(Task objective): What lines of the material below hold the string "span"? Copy them out.

(Data shown):

◇ ◇ ◇ ◇

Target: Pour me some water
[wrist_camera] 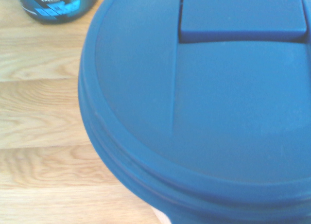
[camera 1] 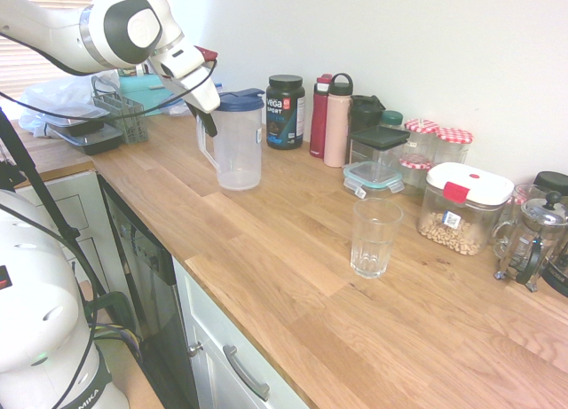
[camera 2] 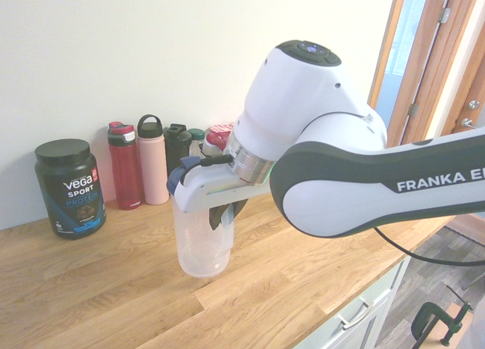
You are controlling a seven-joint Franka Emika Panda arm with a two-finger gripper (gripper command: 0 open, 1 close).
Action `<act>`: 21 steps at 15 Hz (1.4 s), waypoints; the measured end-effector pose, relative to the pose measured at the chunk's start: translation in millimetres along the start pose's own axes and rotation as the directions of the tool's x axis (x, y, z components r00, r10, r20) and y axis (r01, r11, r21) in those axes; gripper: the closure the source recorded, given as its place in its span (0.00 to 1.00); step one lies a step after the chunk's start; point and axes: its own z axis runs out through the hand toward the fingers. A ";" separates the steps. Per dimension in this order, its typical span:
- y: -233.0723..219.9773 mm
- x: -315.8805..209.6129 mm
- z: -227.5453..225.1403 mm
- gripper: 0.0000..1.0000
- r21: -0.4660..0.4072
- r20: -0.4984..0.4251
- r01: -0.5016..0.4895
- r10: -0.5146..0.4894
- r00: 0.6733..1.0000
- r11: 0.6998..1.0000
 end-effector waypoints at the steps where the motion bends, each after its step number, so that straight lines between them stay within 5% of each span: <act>1: 1.2 0.6 4.0 1.00 -0.006 -0.005 0.005 -0.005 1.000 1.000; 11: -3.9 -12.2 35.3 1.00 0.017 -0.004 -0.003 0.003 1.000 1.000; 12: -4.9 -13.4 36.4 0.00 0.023 -0.005 -0.007 0.007 1.000 1.000; 21: -3.7 -9.5 37.1 0.00 0.016 0.005 -0.024 0.024 1.000 1.000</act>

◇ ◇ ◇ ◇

(Solved exercise):
Action `<act>`: 21 steps at 15 Hz (1.4 s), waypoints; the measured end-effector pose, relative to the pose measured at the chunk's start: translation in millimetres along the start pose's own axes and rotation as the directions of the tool's x axis (x, y, z components r00, r10, r20) and y axis (r01, r11, r21) in those axes; gripper: the closure the source recorded, given as its place in its span (0.00 to 1.00); step one lies a step after the chunk's start; point and axes: its own z axis runs out through the hand toward the fingers. A ";" separates the steps. Per dimension in this order, its typical span:
 end-effector waypoints at the steps where the motion bends, each after its step number, so that straight lines between them stay within 5% of each span: <act>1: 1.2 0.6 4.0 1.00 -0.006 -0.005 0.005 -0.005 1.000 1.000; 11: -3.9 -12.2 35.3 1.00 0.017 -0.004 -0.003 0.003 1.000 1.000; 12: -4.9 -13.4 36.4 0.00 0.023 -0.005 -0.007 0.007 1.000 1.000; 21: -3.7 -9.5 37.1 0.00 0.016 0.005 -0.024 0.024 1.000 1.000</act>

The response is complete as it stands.